(What is needed): From the records that follow, return exactly the lines beginning at the one that contains "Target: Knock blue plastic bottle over" and ending at the one that contains "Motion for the", pictures left out.

(Information):

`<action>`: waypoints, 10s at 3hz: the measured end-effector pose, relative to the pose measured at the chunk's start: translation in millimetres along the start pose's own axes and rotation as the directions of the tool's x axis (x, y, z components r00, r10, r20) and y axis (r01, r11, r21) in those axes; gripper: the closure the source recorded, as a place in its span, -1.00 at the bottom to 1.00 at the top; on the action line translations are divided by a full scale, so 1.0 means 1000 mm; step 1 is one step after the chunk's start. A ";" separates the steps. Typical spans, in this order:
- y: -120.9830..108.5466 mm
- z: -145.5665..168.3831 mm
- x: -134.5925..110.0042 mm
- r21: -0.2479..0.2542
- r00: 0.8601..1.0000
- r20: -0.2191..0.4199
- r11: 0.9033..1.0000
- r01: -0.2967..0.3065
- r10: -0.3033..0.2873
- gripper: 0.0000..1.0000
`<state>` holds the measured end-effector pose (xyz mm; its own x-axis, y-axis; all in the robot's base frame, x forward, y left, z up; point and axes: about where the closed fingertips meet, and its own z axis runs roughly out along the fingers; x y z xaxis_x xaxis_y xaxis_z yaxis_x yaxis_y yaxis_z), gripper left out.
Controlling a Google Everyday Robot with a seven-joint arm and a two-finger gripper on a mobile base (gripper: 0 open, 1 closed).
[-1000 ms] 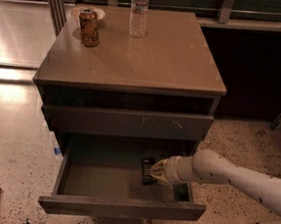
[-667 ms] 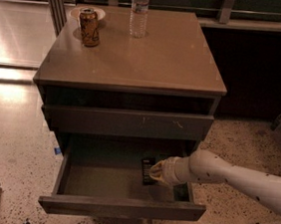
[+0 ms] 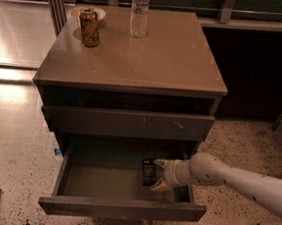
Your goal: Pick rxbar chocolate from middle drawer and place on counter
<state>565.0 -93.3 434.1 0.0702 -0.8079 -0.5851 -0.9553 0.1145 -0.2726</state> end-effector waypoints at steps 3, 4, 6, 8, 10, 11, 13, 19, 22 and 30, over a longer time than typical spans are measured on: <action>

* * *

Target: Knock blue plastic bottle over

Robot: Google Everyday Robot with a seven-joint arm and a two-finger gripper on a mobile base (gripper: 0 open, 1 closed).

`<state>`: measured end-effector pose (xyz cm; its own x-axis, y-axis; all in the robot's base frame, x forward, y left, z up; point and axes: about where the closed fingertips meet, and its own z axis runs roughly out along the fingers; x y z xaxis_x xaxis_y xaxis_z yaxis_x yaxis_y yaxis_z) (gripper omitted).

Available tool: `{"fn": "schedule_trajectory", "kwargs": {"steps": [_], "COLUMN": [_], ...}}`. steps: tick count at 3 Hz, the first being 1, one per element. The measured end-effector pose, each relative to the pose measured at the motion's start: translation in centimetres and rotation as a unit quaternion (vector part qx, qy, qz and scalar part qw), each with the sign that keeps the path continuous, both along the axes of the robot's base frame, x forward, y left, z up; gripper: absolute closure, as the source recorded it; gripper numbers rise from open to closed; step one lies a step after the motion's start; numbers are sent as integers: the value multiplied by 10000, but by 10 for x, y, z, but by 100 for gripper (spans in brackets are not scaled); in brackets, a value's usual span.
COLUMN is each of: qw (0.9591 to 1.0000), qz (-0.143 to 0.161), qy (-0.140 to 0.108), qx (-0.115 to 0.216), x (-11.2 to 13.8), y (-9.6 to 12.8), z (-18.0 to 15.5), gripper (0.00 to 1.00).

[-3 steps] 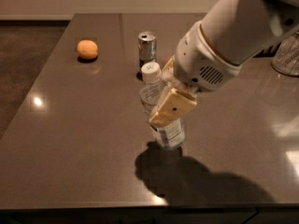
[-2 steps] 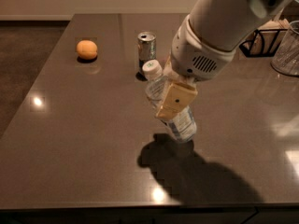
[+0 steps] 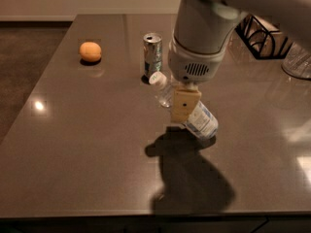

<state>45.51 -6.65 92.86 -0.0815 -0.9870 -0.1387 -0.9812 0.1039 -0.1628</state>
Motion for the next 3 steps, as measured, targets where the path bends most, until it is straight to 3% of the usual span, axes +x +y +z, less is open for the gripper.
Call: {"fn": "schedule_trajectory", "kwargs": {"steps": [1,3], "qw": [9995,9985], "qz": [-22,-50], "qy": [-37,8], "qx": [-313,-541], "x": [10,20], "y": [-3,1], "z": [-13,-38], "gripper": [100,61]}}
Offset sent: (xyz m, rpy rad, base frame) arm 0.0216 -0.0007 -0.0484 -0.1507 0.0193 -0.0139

(Solution to the exercise):
Target: Knock blue plastic bottle over

Robot: Google Everyday Robot with a seven-joint arm and a two-finger gripper on a mobile base (gripper: 0 open, 1 closed).

`<state>`: measured end-effector pose (xyz cm; its own x-axis, y-axis; all in the robot's base frame, x forward, y left, z up; point and axes: about where the closed fingertips meet, and its own z axis runs roughly out along the fingers; x y z xaxis_x xaxis_y xaxis_z yaxis_x yaxis_y yaxis_z) (gripper omitted).

Available tool: `{"fn": "schedule_trajectory", "kwargs": {"steps": [_], "COLUMN": [_], ...}}`. steps: tick count at 3 Hz, the first being 1, one per element. The measured end-effector pose, each relative to the pose measured at the motion's start: translation in centimetres and rotation as a unit quaternion (vector part qx, qy, qz and scalar part qw), each with the sign that keeps the path continuous, both along the axes of the robot's base frame, x forward, y left, z up; gripper: absolute closure, as the source recorded it; gripper numbers rise from open to closed; step one lies a step after the motion's start; numbers are sent as integers: the value multiplied by 10000, but by 10 for x, y, z, but by 100 for gripper (spans in brackets are not scaled); in brackets, a value's usual span.
COLUMN is each of: qw (0.9591 to 1.0000), qz (-0.143 to 0.161), qy (-0.140 to 0.108), qx (-0.115 to 0.216), x (-11.2 to 13.8), y (-9.6 to 12.8), z (-18.0 to 15.5), gripper (0.00 to 1.00).

[-3 steps] 
[-2 steps] 
[+0 steps] 

<state>45.51 -6.65 92.86 -0.0815 -0.9870 -0.1387 -0.9812 0.1039 -0.1628</state>
Motion for the next 3 steps, as measured, targets where the path bends most, until it is straight to 3% of the usual span, axes +x +y +z, less is open for the gripper.

No additional response is required.